— Task directions —
The lines to repeat are those below from the one containing "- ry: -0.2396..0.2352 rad" down to the one containing "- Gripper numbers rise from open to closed", both included; reproduce them exactly and nothing else.

##### Entries shown

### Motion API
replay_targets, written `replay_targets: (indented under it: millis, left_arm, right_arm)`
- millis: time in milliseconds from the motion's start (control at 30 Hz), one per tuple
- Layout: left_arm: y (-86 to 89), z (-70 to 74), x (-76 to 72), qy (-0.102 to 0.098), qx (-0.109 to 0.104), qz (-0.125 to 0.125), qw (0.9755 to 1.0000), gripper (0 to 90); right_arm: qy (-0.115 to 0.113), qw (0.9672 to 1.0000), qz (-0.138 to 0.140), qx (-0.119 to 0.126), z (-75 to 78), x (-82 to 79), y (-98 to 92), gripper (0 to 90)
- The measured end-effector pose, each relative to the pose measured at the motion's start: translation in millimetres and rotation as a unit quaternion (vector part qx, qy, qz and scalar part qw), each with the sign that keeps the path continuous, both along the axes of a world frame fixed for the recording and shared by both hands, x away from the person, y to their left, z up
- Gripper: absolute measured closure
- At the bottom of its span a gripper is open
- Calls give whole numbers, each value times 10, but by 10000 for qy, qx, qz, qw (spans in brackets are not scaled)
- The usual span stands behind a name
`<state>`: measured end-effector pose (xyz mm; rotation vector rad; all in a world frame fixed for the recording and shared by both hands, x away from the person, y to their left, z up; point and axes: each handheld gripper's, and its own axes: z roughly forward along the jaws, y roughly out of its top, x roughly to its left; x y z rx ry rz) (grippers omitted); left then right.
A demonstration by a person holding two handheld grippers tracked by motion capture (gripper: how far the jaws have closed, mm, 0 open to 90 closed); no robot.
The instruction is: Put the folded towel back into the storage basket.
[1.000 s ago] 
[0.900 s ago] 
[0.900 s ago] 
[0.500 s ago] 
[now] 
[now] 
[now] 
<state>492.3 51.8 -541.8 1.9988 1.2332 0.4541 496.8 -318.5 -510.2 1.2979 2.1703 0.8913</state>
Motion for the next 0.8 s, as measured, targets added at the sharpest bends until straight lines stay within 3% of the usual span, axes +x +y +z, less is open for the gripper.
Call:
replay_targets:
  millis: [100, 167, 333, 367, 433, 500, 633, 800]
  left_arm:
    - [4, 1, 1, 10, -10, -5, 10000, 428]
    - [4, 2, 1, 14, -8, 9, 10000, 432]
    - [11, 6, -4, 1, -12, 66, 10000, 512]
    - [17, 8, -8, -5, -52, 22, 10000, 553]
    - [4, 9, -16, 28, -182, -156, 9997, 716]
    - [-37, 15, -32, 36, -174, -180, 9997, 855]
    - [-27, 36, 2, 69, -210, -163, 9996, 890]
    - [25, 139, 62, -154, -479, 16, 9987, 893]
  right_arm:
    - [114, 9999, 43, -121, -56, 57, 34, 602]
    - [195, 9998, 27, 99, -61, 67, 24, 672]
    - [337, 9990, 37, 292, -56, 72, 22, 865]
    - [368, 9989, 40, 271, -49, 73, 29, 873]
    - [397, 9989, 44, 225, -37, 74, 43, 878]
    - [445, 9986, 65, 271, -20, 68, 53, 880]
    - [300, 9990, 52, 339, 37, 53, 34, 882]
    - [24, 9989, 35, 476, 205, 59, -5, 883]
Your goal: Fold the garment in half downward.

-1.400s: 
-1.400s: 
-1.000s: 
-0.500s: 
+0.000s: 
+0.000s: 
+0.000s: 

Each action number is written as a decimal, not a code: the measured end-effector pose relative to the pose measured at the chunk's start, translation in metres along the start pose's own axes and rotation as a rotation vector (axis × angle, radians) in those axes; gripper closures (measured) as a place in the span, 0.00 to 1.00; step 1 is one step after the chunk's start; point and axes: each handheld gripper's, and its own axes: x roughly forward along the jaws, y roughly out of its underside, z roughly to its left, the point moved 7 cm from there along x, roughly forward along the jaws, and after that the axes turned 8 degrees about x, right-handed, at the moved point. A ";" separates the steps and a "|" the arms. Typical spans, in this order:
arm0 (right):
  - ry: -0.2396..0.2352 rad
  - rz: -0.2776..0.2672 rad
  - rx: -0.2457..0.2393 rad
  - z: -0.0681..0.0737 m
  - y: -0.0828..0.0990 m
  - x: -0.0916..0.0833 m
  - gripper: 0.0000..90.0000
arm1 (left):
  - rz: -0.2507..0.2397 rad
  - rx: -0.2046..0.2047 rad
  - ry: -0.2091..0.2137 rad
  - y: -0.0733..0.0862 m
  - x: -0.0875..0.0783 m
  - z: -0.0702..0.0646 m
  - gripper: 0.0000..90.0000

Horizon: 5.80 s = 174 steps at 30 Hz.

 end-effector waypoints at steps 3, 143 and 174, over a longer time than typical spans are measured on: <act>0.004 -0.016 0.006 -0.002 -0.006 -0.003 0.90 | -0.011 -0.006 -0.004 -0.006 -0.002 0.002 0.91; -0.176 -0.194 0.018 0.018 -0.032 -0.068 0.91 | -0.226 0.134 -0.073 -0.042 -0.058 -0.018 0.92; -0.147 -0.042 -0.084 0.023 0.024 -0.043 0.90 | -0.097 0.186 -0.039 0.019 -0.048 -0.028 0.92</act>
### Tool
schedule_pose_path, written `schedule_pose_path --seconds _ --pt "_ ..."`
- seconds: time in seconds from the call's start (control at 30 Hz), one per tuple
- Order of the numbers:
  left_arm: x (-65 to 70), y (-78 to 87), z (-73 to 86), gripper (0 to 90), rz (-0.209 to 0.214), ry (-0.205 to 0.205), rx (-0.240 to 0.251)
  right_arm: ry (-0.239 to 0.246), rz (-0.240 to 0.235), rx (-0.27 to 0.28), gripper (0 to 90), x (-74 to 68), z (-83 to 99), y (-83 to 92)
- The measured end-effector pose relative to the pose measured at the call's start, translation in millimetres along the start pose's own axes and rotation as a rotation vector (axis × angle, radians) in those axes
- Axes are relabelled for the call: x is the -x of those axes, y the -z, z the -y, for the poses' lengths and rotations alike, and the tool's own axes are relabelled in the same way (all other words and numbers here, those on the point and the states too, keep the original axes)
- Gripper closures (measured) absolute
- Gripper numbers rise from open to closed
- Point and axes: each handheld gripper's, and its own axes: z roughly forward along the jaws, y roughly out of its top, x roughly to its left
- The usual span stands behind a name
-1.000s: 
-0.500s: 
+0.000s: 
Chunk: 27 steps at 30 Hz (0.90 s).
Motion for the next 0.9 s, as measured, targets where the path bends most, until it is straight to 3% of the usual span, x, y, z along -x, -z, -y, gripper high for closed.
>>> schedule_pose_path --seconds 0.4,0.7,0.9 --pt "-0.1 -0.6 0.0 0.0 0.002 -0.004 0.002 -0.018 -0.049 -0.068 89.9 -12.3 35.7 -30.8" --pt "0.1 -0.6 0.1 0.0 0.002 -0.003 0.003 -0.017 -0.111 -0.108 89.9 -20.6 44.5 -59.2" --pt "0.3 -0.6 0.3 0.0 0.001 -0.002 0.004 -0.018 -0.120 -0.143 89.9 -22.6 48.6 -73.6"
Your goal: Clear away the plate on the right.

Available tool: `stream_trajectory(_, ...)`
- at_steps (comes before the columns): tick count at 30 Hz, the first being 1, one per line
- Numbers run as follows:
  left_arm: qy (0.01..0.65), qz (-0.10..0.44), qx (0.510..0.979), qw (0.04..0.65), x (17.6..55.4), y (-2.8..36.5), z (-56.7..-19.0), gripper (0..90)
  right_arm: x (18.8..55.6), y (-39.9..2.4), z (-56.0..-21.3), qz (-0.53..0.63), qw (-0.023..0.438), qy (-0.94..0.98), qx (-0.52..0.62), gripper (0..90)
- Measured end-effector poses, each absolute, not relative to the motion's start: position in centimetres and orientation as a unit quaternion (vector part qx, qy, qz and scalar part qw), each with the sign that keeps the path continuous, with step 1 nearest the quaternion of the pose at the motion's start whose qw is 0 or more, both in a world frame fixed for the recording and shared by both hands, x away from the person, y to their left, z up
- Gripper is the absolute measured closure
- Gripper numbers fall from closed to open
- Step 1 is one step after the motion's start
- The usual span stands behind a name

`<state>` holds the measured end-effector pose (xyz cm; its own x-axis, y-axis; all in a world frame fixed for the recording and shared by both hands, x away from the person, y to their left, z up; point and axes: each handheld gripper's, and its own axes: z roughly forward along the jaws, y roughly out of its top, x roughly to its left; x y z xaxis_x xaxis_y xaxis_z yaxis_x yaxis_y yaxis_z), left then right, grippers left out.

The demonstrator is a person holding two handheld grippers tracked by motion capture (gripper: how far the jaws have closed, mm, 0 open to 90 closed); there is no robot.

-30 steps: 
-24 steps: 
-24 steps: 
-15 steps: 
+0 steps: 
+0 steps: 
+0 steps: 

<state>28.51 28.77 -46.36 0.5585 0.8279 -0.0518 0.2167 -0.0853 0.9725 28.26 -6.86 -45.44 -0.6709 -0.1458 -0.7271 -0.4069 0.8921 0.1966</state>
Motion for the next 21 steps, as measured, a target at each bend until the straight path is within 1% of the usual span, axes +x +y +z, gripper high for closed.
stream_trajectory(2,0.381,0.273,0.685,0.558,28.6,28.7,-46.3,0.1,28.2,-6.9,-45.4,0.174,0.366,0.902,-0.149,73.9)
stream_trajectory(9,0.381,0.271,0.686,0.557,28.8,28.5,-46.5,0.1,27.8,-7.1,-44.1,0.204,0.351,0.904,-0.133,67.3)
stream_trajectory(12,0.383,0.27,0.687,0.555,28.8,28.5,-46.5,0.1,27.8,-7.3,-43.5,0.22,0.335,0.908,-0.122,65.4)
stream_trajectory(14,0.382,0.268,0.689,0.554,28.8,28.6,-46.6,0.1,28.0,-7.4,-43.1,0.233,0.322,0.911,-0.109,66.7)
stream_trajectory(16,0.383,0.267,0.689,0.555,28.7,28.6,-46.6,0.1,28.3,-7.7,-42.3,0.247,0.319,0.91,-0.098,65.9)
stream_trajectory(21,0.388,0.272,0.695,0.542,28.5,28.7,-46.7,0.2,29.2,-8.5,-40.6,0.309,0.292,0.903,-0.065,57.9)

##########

— Solution to the problem —
  - ry: -0.2396..0.2352 rad
  - rz: -0.2776..0.2672 rad
  - rx: -0.2457..0.2393 rad
  - z: -0.0681..0.0737 m
  - y: -0.0828..0.0990 m
  - x: -0.0916..0.0833 m
  - gripper: 0.0000..90.0000
arm1 (left):
  - rz: -0.2507..0.2397 rad
  - rx: -0.2046..0.2047 rad
  - ry: -0.2091..0.2137 rad
  - y: -0.0733..0.0862 m
  - x: -0.0875..0.0783 m
  - z: -0.0702..0.0646 m
  - gripper: 0.0000..90.0000

Horizon: 5.80 s = 174 steps at 30 Hz.

 end-effector waypoints at steps 3, 143 and 174, over a longer time than typical spans are measured on: <act>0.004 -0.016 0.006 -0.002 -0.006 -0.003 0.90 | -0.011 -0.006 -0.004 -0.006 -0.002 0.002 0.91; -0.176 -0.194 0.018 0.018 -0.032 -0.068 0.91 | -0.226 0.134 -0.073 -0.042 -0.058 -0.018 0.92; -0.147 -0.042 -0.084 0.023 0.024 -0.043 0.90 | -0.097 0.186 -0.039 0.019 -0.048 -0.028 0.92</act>
### Tool
schedule_pose_path, written `schedule_pose_path --seconds _ --pt "_ ..."`
- seconds: time in seconds from the call's start (control at 30 Hz), one per tuple
- Order of the numbers:
  left_arm: x (-65 to 70), y (-78 to 87), z (-73 to 86), gripper (0 to 90), rz (-0.209 to 0.214), ry (-0.205 to 0.205), rx (-0.240 to 0.251)
  right_arm: ry (-0.239 to 0.246), rz (-0.240 to 0.235), rx (-0.27 to 0.28), gripper (0 to 90), x (-74 to 68), z (-83 to 99), y (-83 to 92)
- The measured end-effector pose relative to the pose measured at the call's start, translation in millimetres along the start pose's own axes and rotation as a rotation vector (axis × angle, radians) in those axes
- Axes are relabelled for the call: x is the -x of those axes, y the -z, z the -y, for the poses' lengths and rotations alike, and the tool's own axes are relabelled in the same way (all other words and numbers here, those on the point and the states too, keep the original axes)
- Gripper closures (measured) absolute
- Gripper numbers rise from open to closed

No other output belongs with this exercise.